=== Problem to solve ===
Only a number is required: how many lines of the material contain the word "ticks"?
::::
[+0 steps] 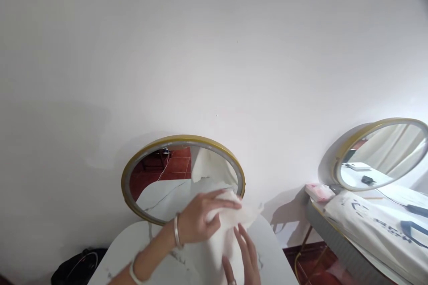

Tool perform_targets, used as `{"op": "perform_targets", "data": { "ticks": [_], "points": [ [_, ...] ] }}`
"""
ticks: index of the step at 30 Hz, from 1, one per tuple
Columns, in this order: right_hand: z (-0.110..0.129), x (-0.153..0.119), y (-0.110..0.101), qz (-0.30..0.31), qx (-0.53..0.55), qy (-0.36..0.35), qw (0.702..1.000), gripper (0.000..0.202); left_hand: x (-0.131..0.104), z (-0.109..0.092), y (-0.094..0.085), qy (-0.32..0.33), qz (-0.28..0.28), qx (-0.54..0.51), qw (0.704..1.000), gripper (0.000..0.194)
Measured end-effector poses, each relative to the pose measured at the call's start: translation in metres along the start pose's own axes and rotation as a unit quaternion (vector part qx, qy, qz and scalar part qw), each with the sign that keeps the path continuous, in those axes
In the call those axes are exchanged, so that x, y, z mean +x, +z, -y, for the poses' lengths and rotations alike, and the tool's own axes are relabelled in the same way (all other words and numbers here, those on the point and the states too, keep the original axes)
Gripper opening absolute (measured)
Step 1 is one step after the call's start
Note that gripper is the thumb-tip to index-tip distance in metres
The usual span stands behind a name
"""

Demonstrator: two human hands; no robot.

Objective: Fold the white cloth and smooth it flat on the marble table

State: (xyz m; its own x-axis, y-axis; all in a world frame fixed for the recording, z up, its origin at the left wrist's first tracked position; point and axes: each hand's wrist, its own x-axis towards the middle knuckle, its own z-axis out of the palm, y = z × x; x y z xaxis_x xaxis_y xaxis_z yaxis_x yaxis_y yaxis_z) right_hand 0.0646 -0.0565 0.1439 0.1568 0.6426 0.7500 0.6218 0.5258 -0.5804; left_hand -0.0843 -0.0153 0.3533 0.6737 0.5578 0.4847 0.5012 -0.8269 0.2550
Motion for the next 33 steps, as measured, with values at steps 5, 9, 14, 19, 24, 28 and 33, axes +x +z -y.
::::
=== The completed task ===
2